Fields of Yore

Deciduous Forest

Fields of Yore is the debut album from Deciduous Forest, a one-man project based in […]
July 25, 2025

Fields of Yore is the debut album from Deciduous Forest, a one-man project based in Brisbane, Australia.  The sole member, Snjor, handles vocals, guitars, bass, and keyboards whilst guest drummer Chris Chapman contributes session drums on the album.  The five track, 46-minute atmospheric black metal offering, takes you on an immersive journey with each long track building layer upon layer of melancholy woven into black melodies.  It is mid paced and totally mesmerizing in its repetition.  The sound is of anguish, memory and self destruction.  At times the music is doom laden and at others ethereal and fragile. The synth work is immersive, often acting as the spine upon which the rest of the instrumentation grows.
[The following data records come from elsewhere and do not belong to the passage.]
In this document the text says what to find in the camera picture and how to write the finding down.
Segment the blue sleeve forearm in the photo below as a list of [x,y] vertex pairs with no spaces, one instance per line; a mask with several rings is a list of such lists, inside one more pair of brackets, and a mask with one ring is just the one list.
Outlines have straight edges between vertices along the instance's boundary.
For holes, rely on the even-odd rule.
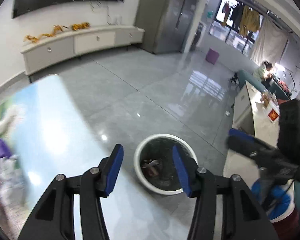
[[273,198],[270,210],[266,214],[271,223],[284,220],[295,209],[294,180],[290,179],[286,185],[276,185],[270,190],[269,196]]

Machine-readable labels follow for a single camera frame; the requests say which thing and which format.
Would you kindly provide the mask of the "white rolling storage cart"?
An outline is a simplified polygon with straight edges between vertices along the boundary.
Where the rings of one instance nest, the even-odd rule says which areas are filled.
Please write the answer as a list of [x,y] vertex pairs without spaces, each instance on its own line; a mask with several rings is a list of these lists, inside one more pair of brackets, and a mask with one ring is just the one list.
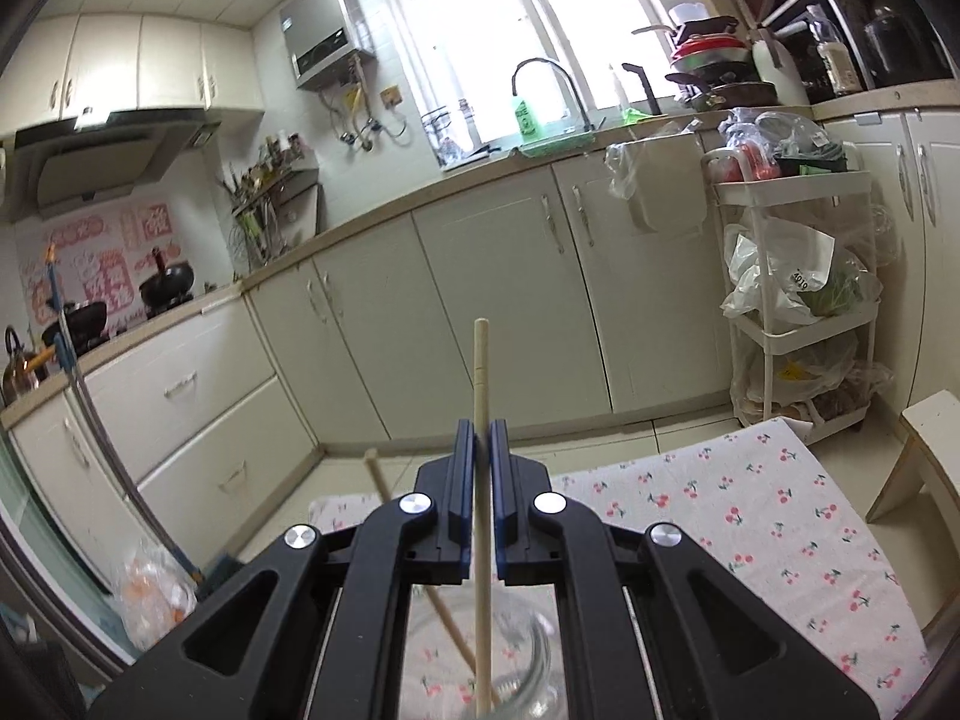
[[782,177],[732,148],[708,153],[701,169],[719,229],[736,418],[810,422],[811,444],[857,426],[885,376],[874,366],[882,284],[871,174]]

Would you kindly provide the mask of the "wall utensil rack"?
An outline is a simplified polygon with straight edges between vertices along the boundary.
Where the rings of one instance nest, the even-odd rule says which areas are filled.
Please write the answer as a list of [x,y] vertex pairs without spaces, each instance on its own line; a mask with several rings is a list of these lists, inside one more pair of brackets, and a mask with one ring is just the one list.
[[299,133],[278,132],[260,144],[257,159],[218,176],[229,202],[228,249],[239,271],[259,270],[322,231],[322,185],[316,153]]

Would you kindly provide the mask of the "black wok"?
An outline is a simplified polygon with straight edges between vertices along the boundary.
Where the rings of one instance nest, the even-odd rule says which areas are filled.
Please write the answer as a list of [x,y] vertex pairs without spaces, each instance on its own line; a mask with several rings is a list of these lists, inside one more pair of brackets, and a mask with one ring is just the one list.
[[140,284],[140,298],[150,316],[189,302],[194,288],[194,268],[189,262],[167,263],[158,247],[151,249],[156,271]]
[[109,340],[106,332],[107,305],[104,301],[67,302],[65,319],[73,349],[78,356],[86,355]]

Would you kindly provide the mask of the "cherry print tablecloth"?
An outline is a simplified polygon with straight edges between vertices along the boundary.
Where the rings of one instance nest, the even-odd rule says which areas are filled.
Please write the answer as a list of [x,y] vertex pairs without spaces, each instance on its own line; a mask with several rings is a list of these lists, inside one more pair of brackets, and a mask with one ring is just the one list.
[[892,718],[928,676],[928,651],[895,569],[804,437],[771,419],[646,458],[553,468],[551,486],[633,532],[679,525]]

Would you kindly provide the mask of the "white electric kettle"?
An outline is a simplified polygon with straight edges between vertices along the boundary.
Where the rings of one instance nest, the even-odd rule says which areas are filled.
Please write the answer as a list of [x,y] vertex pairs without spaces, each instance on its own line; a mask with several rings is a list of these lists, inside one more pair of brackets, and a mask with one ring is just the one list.
[[773,36],[769,29],[754,29],[750,39],[752,39],[752,57],[754,57],[758,76],[762,82],[771,83],[775,87],[778,101],[783,106],[811,104],[789,50]]

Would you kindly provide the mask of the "hanging white trash bin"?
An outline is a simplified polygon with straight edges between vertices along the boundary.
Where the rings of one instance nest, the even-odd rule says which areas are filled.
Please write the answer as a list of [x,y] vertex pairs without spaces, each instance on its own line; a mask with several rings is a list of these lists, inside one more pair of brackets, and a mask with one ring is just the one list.
[[614,143],[604,154],[610,193],[641,231],[666,238],[700,231],[708,215],[701,156],[692,132]]

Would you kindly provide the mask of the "range hood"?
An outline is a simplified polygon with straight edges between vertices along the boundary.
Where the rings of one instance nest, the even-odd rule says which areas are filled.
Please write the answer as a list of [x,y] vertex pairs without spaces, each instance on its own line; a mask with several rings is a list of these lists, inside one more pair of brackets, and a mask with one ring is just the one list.
[[218,124],[205,112],[114,110],[21,128],[3,143],[2,220],[48,220],[121,199],[160,182],[186,151],[210,142]]

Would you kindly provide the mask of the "white wooden stool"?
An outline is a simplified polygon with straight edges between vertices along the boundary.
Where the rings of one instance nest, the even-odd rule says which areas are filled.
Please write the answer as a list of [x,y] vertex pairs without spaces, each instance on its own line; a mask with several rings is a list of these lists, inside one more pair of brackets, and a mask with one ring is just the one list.
[[867,512],[869,522],[891,514],[923,489],[958,539],[958,398],[939,390],[901,413],[907,440]]

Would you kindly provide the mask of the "metal kettle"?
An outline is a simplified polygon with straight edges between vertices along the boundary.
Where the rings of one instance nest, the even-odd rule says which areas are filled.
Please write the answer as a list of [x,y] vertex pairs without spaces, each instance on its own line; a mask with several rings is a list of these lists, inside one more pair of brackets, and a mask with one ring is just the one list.
[[55,356],[55,349],[26,348],[11,325],[5,328],[3,340],[8,362],[2,374],[2,400],[5,405],[11,405],[47,379],[46,366]]

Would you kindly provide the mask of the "stacked pans and lids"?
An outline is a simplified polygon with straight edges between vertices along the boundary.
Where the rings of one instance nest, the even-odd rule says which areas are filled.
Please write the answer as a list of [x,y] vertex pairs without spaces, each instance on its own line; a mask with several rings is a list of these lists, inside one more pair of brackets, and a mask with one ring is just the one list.
[[739,20],[721,15],[685,21],[672,31],[672,71],[665,75],[682,93],[682,103],[698,112],[734,107],[776,106],[773,83],[755,67],[752,46],[737,36]]

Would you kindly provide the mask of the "blue handled mop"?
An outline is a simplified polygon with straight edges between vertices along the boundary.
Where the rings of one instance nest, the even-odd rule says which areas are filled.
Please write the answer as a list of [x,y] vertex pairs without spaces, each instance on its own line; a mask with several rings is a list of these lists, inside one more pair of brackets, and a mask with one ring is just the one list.
[[98,444],[104,460],[109,466],[110,471],[116,477],[117,483],[121,486],[121,491],[127,496],[128,502],[132,504],[133,510],[143,518],[143,522],[155,534],[158,541],[171,553],[179,566],[181,566],[187,575],[195,583],[200,583],[205,578],[199,567],[190,561],[187,554],[176,544],[172,536],[167,533],[166,528],[161,525],[158,517],[149,510],[146,500],[137,491],[137,486],[128,474],[122,463],[121,457],[117,454],[116,447],[112,444],[109,434],[104,427],[103,420],[99,418],[96,406],[94,406],[93,397],[86,387],[85,376],[83,376],[80,364],[78,364],[78,355],[75,351],[75,344],[71,338],[70,328],[68,328],[67,311],[65,310],[64,300],[60,296],[59,283],[57,283],[57,254],[55,254],[55,245],[49,244],[44,254],[44,265],[46,266],[47,279],[50,283],[50,299],[52,299],[53,310],[57,314],[57,323],[60,328],[60,338],[55,342],[57,348],[57,358],[60,361],[60,367],[67,372],[68,382],[70,382],[71,391],[75,394],[82,411],[82,417],[93,434],[94,442]]

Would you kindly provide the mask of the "white wall water heater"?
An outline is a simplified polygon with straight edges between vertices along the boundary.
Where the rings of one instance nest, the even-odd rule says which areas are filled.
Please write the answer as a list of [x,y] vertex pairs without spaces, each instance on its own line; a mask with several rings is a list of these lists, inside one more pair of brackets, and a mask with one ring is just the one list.
[[376,58],[359,0],[290,0],[280,8],[280,28],[296,86],[304,91],[347,83],[356,62]]

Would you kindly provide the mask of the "green dish soap bottle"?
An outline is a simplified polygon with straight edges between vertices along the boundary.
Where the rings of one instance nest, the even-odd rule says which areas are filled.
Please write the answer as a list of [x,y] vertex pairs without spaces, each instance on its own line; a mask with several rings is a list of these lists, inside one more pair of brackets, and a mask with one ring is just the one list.
[[512,102],[514,103],[514,117],[516,117],[517,128],[519,128],[523,142],[532,143],[540,140],[540,138],[542,138],[542,130],[540,130],[539,121],[537,121],[532,107],[530,107],[523,98],[519,98],[519,96],[512,99]]

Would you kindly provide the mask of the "chrome kitchen faucet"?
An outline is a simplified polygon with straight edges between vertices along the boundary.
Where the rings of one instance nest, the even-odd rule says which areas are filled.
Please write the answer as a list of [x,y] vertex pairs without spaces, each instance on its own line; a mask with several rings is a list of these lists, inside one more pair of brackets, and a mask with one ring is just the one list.
[[511,73],[512,99],[519,96],[534,110],[542,137],[562,132],[592,132],[594,124],[573,75],[548,57],[521,60]]

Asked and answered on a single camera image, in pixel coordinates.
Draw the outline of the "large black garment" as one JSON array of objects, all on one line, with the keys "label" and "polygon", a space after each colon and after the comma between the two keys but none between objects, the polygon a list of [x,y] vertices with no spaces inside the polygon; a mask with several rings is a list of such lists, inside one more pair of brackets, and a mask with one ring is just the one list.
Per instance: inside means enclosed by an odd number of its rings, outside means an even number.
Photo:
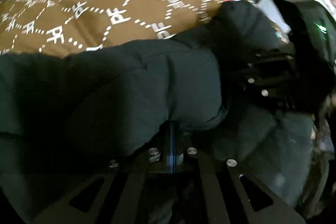
[{"label": "large black garment", "polygon": [[63,59],[1,57],[1,223],[34,219],[104,171],[147,160],[135,223],[195,223],[189,147],[234,159],[305,221],[335,221],[335,92],[313,114],[244,99],[243,2],[166,40],[134,40]]}]

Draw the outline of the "brown patterned cartoon bedspread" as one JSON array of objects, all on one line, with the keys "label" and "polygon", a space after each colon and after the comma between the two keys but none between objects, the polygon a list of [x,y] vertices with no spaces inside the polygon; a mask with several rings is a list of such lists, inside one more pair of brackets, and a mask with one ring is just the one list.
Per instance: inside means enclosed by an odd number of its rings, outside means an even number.
[{"label": "brown patterned cartoon bedspread", "polygon": [[240,0],[1,0],[1,54],[64,57],[135,39],[168,39]]}]

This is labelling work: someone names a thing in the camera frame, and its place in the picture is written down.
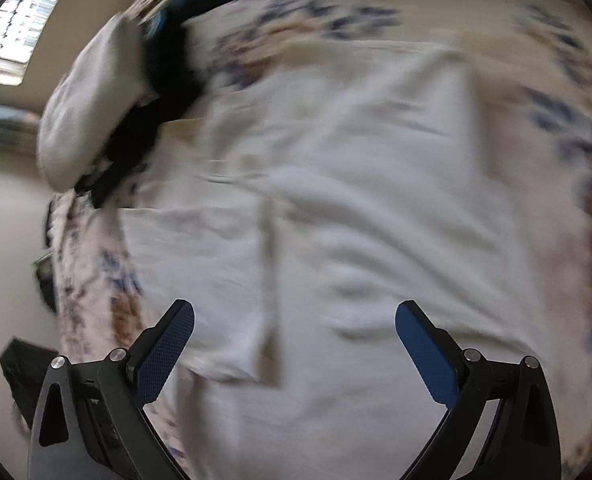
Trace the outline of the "folded cream garment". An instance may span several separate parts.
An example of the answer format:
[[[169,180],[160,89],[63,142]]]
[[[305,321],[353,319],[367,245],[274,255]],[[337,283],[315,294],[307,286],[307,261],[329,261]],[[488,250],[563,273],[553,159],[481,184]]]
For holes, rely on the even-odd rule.
[[[140,26],[117,13],[80,51],[42,113],[37,165],[54,192],[75,186],[147,93]]]

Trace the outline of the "black box on floor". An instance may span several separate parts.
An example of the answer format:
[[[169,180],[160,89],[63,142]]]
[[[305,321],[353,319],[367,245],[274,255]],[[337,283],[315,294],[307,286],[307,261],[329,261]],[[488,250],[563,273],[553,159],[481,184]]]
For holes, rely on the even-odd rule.
[[[12,398],[28,427],[34,421],[46,372],[58,356],[53,349],[13,338],[0,354],[0,367]]]

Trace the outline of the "folded black garment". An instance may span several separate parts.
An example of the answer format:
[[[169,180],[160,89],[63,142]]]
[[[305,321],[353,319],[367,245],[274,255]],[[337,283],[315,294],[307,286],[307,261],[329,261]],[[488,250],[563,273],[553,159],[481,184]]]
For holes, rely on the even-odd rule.
[[[90,174],[75,185],[98,209],[154,148],[158,128],[180,118],[202,95],[203,85],[188,62],[186,32],[180,18],[160,11],[142,25],[146,96],[136,100],[103,146]]]

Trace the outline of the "white long-sleeve shirt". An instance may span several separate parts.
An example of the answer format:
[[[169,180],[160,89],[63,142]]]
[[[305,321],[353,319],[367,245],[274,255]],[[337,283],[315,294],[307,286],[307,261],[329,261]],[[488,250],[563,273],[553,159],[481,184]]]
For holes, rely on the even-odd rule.
[[[119,211],[149,315],[196,329],[165,388],[195,479],[396,479],[441,409],[416,301],[491,359],[552,360],[514,207],[448,44],[305,40],[162,129]]]

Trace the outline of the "floral fleece bed blanket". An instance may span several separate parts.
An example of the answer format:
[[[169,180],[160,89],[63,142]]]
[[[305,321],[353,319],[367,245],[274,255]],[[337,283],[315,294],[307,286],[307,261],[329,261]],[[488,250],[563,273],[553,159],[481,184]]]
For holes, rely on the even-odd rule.
[[[120,12],[138,22],[143,47],[142,25],[170,1],[136,0]],[[54,192],[46,236],[60,356],[79,364],[128,349],[182,299],[161,314],[148,314],[119,222],[119,211],[134,203],[166,125],[202,118],[219,96],[261,81],[297,41],[448,44],[470,62],[488,168],[509,193],[543,306],[552,360],[535,358],[558,424],[560,479],[586,474],[592,467],[592,16],[582,1],[232,0],[182,26],[202,95],[180,118],[159,126],[154,148],[103,207],[94,208],[90,195],[77,194],[75,187]],[[425,315],[461,348],[482,352],[460,344]],[[195,479],[176,415],[164,399],[184,350],[158,398],[143,409],[185,479]],[[482,355],[507,363],[524,358]],[[449,479],[466,479],[472,470],[497,406],[486,404]]]

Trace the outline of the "left blue striped curtain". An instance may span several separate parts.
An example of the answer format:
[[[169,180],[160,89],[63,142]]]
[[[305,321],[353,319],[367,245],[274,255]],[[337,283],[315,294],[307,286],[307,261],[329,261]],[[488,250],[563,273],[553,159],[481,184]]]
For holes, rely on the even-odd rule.
[[[30,110],[0,105],[0,148],[34,156],[40,116]]]
The Formless Dark6:34 Opens with a spiralling, repetitive synth motif, the track uncoils slowly, drawing in tumbling riffs and mournful guitar scales. The harsh vocals emerge setting a tone of inner turmoil. The drums plod forward in a trance inducing cadence, mid paced, and deliberate. The band notes: "The Formless Dark deals with anxiety and insomnia, those long, silent nights where your mind becomes a labyrinth of regret, memory, and unending panic." A fitting opening to this meditative descent. Up next Ghost of Lies9:24 Anchored by a bass forward intro that quickly returns to the central presence of synth, this track exemplifies the album’s architecture: looping riffs, layered melodies, and anguished elongated vocals. It feels like an incantation, building its spell slowly, relentlessly. The hypnotic pace remains steady, only breaking for a brief, mournful guitar solo near the end.

The album’s namesake Fields of Yore12:16 arguably its emotional core begins on a more upbeat tone before spiraling into a textured soundscape of intertwining melodies and sorrowful harsh slow talking vocals. Midway, everything falls away, leaving a near silence of sparse notes and distant echoes. From there, the track swells and the pace increases, vocals stretched into anguished peaks and a sweeping guitar solo before returning to its hypnotic soundscape.  If you are drawn into its spell, this can be extremely emotionally evocative.  The Ages Past13:25 Here, time slows. The track opens with shimmering synths and a distant drum pulse. Imagine walking through ancient ruins swallowed by forest. A single melodic line drifts through the fog, gradually joined by layers of sound that rise like a slow dawn. There's sorrow here, but also reverence an ode to things lost and long buried beneath the moss.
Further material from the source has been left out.